Once upon a time when I was an emerging driver the price of gas was around $0.30 a gallon for “regular” leaded gas. Premium (high test) was a couple of cents higher. The only unleaded (white gas) I remember was at Amoco stations. We only used it for the lawnmower. That $0.30 gas was at a full service gas station. Full service included pumping the gas, checking the oil and cleaning the windshield. If you asked, the attendant would also check any or all other engine fluids and tire pressure. There were often four gas stations at an intersection. On occasion the stations would have a “gas war”. One station would lower their price by a penny, of course to be matched by the other three stations. You can see where this is going. Within a few days gas at that intersection might be $0.17 or less a gallon. I know I saw $0.12 a couple of times and I think I remember $0.09. I'm sure they were losing money or at best breaking even. They were competing and hoping you would buy a quart of oil, a fan belt or a new tire. Maybe have some repair or maintenance work done. Did I forget to mention that almost every gas station did car repairs? A couple of blocks away the three or four stations were still charging $0.30. As teenagers usually driving our parent's big gas guzzler we loved a good gas war. Imagine getting five or six gallons of gas for a buck. Of course that only meant we could drive 50 or 60 miles.

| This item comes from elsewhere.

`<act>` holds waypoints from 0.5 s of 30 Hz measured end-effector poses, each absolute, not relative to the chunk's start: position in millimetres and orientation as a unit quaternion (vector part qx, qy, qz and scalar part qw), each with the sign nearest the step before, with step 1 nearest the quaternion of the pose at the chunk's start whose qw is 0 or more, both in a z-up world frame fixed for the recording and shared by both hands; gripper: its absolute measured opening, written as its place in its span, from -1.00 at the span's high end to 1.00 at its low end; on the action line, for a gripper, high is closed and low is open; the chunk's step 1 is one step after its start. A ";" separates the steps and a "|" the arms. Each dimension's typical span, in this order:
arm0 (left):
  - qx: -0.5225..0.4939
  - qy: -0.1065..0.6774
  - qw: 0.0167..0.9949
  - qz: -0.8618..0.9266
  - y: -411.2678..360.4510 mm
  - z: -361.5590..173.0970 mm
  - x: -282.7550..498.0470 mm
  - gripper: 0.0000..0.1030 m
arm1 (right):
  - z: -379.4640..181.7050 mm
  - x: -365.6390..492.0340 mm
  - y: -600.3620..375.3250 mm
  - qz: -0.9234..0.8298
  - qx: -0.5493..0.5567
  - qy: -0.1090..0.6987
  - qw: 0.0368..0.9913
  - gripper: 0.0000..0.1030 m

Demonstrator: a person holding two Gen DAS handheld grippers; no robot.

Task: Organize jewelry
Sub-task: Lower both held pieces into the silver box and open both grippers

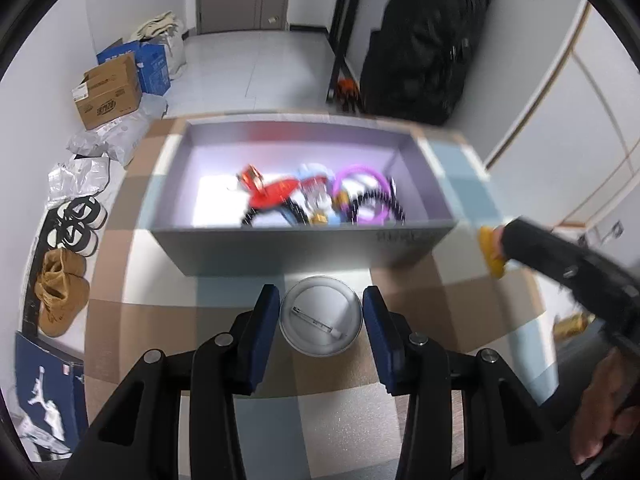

I mention all this to compare that to today's situation. When is the last time, if ever, you saw a gas war at an intersection? There is hardly any competition for gas prices. Sure, it's a little higher by the highways and a little cheaper by the neighborhoods but only by a very few cents. We have fewer companies in the energy business. Exxon/Mobil use to be two companies. Sinclair, Pure, Ashland, Getty, Gulf, Sunoco … were independent companies. They are now either part of merged or acquired companies or gone. Fewer companies refining, franchising and selling gas leads to less competition. Now we have a few huge energy companies making obscene profits. Exxon/Mobile made over $9 billion in profits last quarter. That's about $28 for every US citizen.
So, less competition, probably at least a little more corporate greed, inflation all contribute to $4 gas. That being said, I think the biggest culprit is the energy speculative market. If Mahmoud Ahmadinejad gets a pimple on his butt or Chavez in Venezuela wags his finger the price of future oil goes up. If it goes up very much the price of gas goes up immediately even though that oil won't reach a refinery for months. If the butt pimple pops the price of future oil might go down. Very little has to do with actual oil production or consumption. It's mostly based on perception, rumor and of course greed. There is so much money in the speculative markets (not just oil) that they now set the price rather than wait for the results.
In my perfect world the speculators would be much more regulated. The other alternative would be to have completely unregulated markets. Truly buyer beware. These partially and ineptly regulated markets give a false sense of security. In the last several years all the markets have become less about value and more about leverage and/or tuning a 50 nanosecond profit. So since NYSE, NASDAQ, Chicago Board of Trade and other exchanges are just like casinos, lets treat them as such. Casinos are regulated, audited, heavily taxed and restricted. Speculators need at least as much regulation. Make the speculators have much more skin in the game. Let's make speculation and gambling a little less prevalent in our markets and maybe bring back more value and supply and demand into our markets. We should have learned more and fixed things more quickly from the 2008 housing and market crashes. Speculators are gamblers, they should lose more than they win. Just like I do at the casinos. Fun and exciting but not profitable over the long term.